Ha superato la soglia dei 300.000 il numero di rifugiati e migranti che hanno attraversato il Mediterraneo dall'inizio dell'anno. Molti di loro non ce l'hanno fatta e si stima che circa 2.500 siano morti o scomparsi nel tentativo di raggiungere l'Europa via mare, come ha affermato l'Onu oggi a Ginevra. Il dato poi non include il bilancio dell'ultima tragedia, ieri al largo della Libia, in cui hanno perso la vita altre 200 persone.
Il totale di oltre 300mila arrivi registrati dall'inizio del 2015, di cui quasi 200.000 in Grecia e 110.000 in Italia, segna "un forte aumento rispetto all'anno scorso, quando ad attraversare il Mediterraneo sono stati 219mila migranti in totale", come sottolineato dal portavoce dell'Alto commissariato Onu per i rifugiati (Acnur), Melissa Fleming. Sempre nel 2014 i morti o i dispersi sono stati invece 3.500.
"Nonostante gli sforzi dell'operazione europea di ricerca e salvataggio, che nell'ultimo anno ha salvato decine di migliaia di vite, il Mediterraneo resta, con i circa 2.500 morti, la rotta più letale per rifugiati e migranti", ha aggiunto Fleming.
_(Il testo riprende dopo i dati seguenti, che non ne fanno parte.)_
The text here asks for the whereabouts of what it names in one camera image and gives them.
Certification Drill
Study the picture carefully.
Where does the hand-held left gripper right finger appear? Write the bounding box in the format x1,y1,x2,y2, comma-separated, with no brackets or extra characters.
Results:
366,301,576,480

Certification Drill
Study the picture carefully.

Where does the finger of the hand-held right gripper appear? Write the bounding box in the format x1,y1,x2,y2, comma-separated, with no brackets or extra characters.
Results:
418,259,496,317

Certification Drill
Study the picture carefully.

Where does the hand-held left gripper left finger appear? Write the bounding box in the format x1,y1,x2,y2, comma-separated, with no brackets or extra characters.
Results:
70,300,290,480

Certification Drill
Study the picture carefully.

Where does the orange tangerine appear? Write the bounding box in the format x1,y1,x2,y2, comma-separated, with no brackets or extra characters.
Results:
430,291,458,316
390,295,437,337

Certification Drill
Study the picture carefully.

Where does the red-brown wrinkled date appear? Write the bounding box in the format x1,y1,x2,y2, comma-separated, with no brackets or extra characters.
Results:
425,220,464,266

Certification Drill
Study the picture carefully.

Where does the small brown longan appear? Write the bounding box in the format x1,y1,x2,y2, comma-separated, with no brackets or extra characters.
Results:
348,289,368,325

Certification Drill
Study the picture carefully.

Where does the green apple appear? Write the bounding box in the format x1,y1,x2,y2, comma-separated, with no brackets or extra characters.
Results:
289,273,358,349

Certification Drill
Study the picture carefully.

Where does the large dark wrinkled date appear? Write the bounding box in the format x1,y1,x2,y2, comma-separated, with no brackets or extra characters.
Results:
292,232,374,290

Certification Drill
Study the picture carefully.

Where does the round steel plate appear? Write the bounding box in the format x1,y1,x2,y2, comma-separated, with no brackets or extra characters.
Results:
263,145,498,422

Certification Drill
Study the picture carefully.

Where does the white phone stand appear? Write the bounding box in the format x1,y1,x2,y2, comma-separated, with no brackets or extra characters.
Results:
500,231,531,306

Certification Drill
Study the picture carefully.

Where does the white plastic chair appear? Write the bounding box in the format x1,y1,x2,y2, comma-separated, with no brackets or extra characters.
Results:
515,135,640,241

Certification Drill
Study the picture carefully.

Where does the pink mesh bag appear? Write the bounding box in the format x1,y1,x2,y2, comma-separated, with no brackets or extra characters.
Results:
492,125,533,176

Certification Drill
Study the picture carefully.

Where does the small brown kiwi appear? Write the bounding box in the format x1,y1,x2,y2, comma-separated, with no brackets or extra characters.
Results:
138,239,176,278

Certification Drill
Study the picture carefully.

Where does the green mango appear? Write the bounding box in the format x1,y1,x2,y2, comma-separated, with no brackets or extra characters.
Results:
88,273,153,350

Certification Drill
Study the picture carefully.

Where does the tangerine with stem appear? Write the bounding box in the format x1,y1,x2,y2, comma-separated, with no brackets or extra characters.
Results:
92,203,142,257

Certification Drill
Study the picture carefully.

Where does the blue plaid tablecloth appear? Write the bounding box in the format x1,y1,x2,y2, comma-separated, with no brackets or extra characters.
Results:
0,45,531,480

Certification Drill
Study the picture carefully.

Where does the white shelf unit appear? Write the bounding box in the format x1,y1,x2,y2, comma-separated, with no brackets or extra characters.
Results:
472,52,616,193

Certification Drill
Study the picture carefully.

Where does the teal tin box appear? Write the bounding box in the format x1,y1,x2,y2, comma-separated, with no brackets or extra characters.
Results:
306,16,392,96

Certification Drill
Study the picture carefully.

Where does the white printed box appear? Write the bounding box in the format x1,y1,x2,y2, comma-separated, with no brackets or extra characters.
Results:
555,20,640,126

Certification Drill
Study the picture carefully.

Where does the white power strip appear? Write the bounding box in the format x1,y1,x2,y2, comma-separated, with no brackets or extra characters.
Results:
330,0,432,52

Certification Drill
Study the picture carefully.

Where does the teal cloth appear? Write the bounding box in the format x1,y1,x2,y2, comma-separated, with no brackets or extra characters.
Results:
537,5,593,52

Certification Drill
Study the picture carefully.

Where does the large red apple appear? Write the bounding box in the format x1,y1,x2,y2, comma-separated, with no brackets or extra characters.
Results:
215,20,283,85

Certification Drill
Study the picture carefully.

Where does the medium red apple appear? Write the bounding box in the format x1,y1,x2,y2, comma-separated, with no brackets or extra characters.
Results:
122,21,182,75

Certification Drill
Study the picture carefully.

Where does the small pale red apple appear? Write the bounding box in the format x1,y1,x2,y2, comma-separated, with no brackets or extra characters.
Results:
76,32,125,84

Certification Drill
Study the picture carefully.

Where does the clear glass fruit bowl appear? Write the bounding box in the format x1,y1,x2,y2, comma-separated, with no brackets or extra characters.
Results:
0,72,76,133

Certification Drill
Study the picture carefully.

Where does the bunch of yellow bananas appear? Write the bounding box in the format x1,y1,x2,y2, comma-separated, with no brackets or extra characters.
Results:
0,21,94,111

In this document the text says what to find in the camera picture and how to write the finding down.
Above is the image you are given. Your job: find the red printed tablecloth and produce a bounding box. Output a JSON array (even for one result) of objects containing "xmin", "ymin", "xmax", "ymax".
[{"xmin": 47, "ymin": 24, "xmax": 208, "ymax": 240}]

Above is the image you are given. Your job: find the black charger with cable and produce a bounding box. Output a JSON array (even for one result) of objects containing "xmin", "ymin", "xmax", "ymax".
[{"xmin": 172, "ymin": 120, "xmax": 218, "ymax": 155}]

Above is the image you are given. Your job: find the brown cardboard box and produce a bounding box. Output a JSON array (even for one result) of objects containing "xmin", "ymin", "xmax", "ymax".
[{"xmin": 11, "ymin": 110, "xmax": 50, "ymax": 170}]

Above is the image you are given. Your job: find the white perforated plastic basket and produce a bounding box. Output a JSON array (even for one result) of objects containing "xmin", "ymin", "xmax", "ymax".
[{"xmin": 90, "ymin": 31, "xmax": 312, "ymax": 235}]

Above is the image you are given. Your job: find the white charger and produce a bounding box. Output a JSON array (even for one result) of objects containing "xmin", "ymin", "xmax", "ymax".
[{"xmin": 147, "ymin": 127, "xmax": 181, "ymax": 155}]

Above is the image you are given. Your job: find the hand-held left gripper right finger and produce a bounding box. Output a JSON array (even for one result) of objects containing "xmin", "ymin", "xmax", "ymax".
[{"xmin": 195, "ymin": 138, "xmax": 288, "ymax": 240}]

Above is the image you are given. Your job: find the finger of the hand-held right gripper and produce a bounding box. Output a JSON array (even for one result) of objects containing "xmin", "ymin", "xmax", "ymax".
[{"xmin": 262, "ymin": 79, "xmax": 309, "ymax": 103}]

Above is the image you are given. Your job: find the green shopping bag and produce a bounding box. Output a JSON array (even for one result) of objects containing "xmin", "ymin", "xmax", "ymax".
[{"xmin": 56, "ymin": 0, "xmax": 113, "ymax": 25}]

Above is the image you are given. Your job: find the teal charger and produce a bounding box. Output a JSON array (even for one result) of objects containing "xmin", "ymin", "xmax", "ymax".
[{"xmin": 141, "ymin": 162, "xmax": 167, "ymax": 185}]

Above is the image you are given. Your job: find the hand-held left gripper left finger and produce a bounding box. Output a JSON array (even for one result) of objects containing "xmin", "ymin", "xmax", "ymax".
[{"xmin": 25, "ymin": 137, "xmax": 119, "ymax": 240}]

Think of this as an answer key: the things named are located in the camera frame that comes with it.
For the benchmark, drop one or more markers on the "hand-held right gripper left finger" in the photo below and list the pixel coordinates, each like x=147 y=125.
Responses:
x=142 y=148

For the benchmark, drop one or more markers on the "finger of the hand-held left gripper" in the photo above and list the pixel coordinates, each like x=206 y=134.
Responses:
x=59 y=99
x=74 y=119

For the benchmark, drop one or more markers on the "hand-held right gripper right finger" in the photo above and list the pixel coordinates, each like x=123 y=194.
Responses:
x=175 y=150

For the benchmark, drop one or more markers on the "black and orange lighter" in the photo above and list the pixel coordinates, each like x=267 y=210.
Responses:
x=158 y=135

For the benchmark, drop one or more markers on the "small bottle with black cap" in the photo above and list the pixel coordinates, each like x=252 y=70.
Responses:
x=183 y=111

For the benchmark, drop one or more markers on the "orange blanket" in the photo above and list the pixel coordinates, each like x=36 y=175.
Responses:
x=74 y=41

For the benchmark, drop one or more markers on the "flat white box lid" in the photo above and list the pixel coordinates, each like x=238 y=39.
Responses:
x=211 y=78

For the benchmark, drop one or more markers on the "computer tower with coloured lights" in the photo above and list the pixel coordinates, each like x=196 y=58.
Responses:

Ed il modo in cui i trafficanti ammassano le persone è una delle più frequenti cause di morte. Secondo la testimonianza di sopravvissuti a bordo di una barca soccorsa al largo della costa libica mercoledì - ha riferito il portavoce - i contrabbandieri "si facevano pagare per permettere ai passeggeri di uscire dalla stiva e respirare. Adbel, un sudanese di 25 anni, ha raccontato ai nostri colleghi: "Non volevamo stare nella stiva, ma ci hanno costretti picchiandoci con dei bastoni". Un altro sopravvissuto, Mahdi, un chirurgo ortopedico di Baghdad, ci ha detto di aver pagato 3.000 euro per permettere a sua moglie e al figlio di 2 anni di stare sul ponte superiore".
L'Acnur ha sottolineato che "molte delle persone che raggiungono via mare l'Europa meridionale, in particolare la Grecia, provengono da Paesi colpiti da violenze e conflitti, come la Siria, l'Iraq e l'Afghanistan" ed hanno tutti bisogno di protezione internazionale. Inoltre, "anche se i numeri sono schiaccianti per i singoli Paesi ormai sovraccarichi - come Grecia, ex-Repubblica Jugoslava di Macedonia, Ungheria, Serbia o Germania - sono tuttavia gestibili attraverso risposte congiunte e coordinate a livello europeo. Tutti i Paesi europei devono agire insieme per rispondere alla crescente emergenza e dimostrare responsabilità e solidarietà".